Oklahoma's lawsuit is "a very important case, a very consequential case. We're the edge of the spear, if you will, on this particular implementation piece," he said.

Oklahoma opted not to create a state exchange, "and the IRS is seeking to take that decision away through the rule making, and that violates the APA, the Administrative Procedures Act, and it violates the clear authority that Congress gave them, or in this case did not give them, under the Affordable Care Act," to collect employer taxes to subsidize exchange premiums, Pruitt said.

"There are 34 states across the country that have said 'no' to the state health care exchange, and so the precedent that can be set in Oklahoma could, in fact, do that which is being debated in Congress this very day. The very discussion right now is whether to defund the Affordable Care Act, and I think that discussion is meritorious," Pruitt said.

"I'd rather them discuss repeal, but at least that's one step towards repeal," he said.

"If we're successful in maintaining this litigation, then 33 states across the country can lay claim to our case to say that the IRS can not enforce the employer mandate penalty in those states because those states did not set up a [state-run] health care exchange," Pruitt said.

Other conservative health care experts who have studied the implications of Obamacare are warning that the law should be dissolved.
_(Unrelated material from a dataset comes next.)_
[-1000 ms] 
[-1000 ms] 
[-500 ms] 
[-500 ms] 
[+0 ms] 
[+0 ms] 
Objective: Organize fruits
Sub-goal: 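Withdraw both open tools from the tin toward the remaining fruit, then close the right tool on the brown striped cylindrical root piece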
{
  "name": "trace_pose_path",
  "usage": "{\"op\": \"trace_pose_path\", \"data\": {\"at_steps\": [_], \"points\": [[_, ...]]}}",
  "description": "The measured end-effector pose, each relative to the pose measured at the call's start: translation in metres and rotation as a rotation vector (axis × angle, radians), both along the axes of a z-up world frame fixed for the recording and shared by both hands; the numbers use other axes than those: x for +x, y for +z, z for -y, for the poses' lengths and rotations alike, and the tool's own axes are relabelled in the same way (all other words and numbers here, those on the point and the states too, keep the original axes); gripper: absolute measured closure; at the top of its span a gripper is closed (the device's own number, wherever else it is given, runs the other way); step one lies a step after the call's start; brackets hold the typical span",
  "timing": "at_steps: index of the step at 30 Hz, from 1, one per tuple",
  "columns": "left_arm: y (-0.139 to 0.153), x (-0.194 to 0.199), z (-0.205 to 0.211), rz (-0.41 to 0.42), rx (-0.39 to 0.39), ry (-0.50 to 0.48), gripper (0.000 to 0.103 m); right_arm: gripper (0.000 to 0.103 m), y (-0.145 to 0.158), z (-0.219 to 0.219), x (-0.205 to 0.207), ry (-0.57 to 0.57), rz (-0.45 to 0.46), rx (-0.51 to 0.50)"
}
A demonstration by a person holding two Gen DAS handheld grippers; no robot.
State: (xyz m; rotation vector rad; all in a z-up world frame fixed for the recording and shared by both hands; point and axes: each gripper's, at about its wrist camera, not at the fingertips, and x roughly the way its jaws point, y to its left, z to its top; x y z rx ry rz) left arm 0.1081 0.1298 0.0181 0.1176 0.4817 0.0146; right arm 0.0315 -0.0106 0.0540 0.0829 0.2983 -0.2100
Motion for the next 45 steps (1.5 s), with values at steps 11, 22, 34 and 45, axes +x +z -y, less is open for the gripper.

"If we are not successful in this fight to save the states from Washington's takeover of health care, it will make every other fight we care about almost politically impossible," said Tarren Bragdon, executive director of the Naples, Fla.-based Foundation for Government Accountability.

"On the right the debate is one of public policy. On the left it's about raw political power," Bragdon said.

Earlier this year, Gov. Pat McCrory, and state Senate leader Phil Berger, R-Rockingham, would not say if they believed North Carolina should support Oklahoma's lawsuit. At the time, the office of state House Speaker Thom Tillis, R-Mecklenburg, did not respond to questions on the subject.